On August 11, the Panama Canal Authority (ACP) breathed a sigh of relief when the main contractor for the New Third Set of Locks Project, Grupo Unidos por el Canal, reached an agreement with the National Union of Workers of Construction and Similar Industries that supersedes a strike call which would have halted work on the new locks’ construction site.
The expansion of the 101-year-old Canal is creating a new lane of traffic through the construction of a new set of locks, doubling the waterway’s capacity. When this new lane opens, sometime in the spring of 2016, so-called “Post-Panamax” vessels will be able to travel through the Atlantic-Pacific connector with up to 13,000 containers, versus the current 5,000-container limit.
As of late July, the massive $5.25 billion Canal expansion project had reached 94% completion, according to DredgingToday.com. The new lane’s 16 gates have been inserted into 22-story locksets, which have been flooded for testing purposes. Water flow through the structure’s calverts and chambers will be controlled by 152 valves. One of three dams on the north end of the Pacific side of the new lane has been completed. And construction continues on 32 buildings whose concrete volume exceeds 400 cubic meters, that will allow for 7% less water usage than the current locks.
The waterway and Gatun Lake have also been dredged to accommodate larger ships.

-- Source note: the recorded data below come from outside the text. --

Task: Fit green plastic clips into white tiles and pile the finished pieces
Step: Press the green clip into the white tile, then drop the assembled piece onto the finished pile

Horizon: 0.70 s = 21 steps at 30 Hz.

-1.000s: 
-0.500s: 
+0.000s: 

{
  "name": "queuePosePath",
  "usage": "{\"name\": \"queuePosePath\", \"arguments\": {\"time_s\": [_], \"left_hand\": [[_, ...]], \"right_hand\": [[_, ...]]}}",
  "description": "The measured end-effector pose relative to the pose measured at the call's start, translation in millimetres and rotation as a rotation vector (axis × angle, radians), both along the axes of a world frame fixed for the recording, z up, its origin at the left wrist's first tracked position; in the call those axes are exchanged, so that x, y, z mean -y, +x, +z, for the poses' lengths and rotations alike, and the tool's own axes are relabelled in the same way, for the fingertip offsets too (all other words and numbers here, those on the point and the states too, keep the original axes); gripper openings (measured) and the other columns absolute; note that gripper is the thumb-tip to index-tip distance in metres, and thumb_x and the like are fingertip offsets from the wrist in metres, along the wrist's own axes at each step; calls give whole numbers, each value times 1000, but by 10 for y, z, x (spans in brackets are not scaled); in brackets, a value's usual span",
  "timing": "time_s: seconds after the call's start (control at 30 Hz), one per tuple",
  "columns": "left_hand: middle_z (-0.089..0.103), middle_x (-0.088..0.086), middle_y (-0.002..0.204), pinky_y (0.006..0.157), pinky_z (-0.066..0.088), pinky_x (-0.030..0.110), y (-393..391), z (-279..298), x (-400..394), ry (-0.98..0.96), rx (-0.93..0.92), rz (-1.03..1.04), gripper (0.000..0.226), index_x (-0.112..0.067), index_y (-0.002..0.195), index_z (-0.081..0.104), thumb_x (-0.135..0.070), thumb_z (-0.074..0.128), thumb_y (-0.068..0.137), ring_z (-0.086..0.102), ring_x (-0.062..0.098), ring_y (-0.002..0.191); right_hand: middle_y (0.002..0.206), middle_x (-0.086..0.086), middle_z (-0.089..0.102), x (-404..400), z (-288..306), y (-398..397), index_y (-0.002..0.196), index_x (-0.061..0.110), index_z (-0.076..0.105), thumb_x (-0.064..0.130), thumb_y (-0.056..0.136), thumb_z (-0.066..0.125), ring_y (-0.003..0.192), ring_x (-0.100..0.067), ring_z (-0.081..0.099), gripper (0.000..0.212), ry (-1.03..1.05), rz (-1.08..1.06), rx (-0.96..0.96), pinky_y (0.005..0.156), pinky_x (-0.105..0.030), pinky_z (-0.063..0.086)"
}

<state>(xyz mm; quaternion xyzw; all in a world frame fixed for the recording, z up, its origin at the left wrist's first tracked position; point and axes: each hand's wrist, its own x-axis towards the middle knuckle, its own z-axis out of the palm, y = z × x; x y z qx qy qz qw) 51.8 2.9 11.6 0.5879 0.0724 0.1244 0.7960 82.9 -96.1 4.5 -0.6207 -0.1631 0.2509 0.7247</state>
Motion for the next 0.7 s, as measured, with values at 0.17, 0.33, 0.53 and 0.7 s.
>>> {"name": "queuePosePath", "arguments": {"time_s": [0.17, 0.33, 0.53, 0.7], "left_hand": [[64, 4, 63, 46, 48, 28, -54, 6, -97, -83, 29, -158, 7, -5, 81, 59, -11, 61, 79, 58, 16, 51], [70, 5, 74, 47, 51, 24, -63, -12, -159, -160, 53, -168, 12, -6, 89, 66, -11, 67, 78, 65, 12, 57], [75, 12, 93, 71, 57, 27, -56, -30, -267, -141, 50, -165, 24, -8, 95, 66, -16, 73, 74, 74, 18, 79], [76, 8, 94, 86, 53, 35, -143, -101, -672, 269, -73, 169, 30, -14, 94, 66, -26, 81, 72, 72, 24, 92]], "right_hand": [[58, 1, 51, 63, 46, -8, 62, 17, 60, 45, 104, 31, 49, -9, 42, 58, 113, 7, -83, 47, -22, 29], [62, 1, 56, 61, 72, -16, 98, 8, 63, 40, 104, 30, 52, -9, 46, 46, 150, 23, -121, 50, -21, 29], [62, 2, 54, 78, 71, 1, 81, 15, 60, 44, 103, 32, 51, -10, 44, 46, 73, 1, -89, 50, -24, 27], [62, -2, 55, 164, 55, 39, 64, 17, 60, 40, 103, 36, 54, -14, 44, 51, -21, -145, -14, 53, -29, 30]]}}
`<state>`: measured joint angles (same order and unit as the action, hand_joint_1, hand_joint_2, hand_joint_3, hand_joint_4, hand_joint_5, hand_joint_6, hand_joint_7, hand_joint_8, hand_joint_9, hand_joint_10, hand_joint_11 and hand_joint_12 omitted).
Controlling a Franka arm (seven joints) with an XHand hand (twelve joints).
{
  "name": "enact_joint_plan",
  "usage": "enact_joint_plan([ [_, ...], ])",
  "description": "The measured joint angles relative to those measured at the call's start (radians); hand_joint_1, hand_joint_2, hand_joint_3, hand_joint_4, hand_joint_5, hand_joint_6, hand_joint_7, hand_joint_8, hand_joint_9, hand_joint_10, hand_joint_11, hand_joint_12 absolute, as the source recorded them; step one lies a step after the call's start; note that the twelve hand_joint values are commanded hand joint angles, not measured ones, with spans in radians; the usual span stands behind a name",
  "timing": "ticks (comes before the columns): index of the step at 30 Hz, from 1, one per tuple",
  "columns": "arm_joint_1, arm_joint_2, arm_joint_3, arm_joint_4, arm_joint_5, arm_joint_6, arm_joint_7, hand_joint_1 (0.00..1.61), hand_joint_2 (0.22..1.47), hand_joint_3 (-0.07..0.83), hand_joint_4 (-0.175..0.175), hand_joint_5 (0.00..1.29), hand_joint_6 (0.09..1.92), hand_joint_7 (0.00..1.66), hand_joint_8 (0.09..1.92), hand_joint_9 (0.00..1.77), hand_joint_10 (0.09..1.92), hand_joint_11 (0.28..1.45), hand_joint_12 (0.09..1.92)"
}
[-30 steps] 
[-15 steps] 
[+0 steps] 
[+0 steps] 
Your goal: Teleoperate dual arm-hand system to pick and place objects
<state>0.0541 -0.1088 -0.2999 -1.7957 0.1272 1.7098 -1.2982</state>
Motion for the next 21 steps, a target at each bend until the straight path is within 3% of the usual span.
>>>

This expansion is reportedly spurring construction in port cities along the Atlantic and Pacific oceans, in anticipation of larger ships and more business coming their way. The Canal Authority also expects to lure new businesses with its wider, deeper waterway. In January for example, ACP signed a cooperation agreement with the Port of Lake Charles in Louisiana for the purpose of attracting new customers from the liquefied natural gas industry, whose vessels’ beam dimensions had prevented them from using the Canal in the past.
This expansion project, which has been ongoing for seven years, might not be the last word on the Canal’s growth, either. ACP reportedly is considering a $17 billion proposal from Harbour Engineering Company Ltd., a subsidiary of state-owned China Communications Construction Co Ltd., for a fourth set of locks big enough to handle ships with 18,000 to 20,000 containers.